I ask because I don't consider myself a physicalist or an idealist because I don't think we can really escape the issue well enough to make any sort of conclusions about reality at some ultimate level. I just figure engineering seems to produce predictable results and for some aspects of life, that seems to matter so it's a decent pragmatic assumption. But when I describe map-territory errors, I tend to slant them in such a way as to make the territory into sensory perception and the map into expectations of those perceptions which many people then make the leap to assume is a physical grounding even though that's not really how I see it.
Why the fuck do you think that this question is significant?

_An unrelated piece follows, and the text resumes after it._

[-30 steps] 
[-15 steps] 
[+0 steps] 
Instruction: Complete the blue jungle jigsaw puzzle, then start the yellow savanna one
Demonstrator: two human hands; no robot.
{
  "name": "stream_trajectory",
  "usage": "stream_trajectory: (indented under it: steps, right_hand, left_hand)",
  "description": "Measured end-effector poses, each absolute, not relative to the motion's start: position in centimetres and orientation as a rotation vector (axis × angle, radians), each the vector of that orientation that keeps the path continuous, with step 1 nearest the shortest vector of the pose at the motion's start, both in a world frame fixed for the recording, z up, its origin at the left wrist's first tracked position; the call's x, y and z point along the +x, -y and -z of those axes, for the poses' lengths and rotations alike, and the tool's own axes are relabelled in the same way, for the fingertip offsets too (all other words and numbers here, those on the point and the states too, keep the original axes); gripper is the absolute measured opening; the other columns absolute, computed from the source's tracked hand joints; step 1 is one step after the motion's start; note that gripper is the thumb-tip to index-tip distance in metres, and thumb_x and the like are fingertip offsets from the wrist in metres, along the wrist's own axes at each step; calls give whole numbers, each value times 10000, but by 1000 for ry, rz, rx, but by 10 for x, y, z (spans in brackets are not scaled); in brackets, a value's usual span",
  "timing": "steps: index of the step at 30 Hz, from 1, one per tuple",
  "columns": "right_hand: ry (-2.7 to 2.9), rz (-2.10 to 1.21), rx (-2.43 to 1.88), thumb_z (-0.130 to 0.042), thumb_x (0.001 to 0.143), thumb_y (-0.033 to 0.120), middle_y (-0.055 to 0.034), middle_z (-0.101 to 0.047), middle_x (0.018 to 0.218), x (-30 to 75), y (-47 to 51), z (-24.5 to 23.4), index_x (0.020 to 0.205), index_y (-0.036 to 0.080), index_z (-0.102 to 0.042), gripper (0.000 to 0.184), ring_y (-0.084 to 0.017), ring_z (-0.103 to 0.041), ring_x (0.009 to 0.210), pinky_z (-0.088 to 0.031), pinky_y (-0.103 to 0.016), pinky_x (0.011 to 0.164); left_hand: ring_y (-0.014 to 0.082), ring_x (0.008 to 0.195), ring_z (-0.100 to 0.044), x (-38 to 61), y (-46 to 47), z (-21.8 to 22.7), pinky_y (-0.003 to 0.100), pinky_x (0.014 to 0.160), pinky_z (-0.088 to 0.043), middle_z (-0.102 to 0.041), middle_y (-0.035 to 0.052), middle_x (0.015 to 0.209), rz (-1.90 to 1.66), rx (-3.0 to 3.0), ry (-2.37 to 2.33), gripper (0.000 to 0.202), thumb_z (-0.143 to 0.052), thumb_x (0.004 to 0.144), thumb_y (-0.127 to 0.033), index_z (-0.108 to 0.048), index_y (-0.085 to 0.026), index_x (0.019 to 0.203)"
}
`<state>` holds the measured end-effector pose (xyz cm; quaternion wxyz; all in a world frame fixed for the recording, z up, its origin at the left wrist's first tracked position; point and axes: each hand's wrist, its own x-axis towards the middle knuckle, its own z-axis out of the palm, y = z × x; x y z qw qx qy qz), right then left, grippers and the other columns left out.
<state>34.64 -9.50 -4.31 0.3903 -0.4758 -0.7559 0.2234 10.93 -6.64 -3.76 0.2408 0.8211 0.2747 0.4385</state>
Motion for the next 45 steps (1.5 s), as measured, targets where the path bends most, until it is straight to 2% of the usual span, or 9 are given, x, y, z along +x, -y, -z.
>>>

For me, it's on a par with asking me about our weather predictions.
I cannot be arsed with this shit unless you make it worth my while.
I see. Well. Toss back another gin I guess.
He's right, this time 'round. How do you impart the concept of a map to an idealist?
Well, that is exactly why I asked the question. I don't know.
To jamest, maps are just pretenses of physicalists. You, BWE, can have interesting quarrels only with physicalists, and what folks like you call their 'map-territory errors'. You've got the same pretense jamest does: That your shit is cloaked in some sort of mystery.
My shit is cloaked in mystery? Hmm. I think there is a difference between acknowledging the problem that ontologies cannot be proven because they rely on their own definitions and pretending that those definitions provide access to the mystery beyond.
Toss back another gin, indeed. Fuck mystery unless you've got your own storefront with robes and sandals and come ready to sing some poetry.
Map-territory error? What's a metaphor, BWE? Is it a map? If so, does it describe a territory? No, it fucking does not. In the worst-case scenario, what does brain damage really threaten? When we die, what is it with which we lose touch? Is the map or is it the territory? Guess which one you can give up voluntarily.
Recursion in language models is a bitch.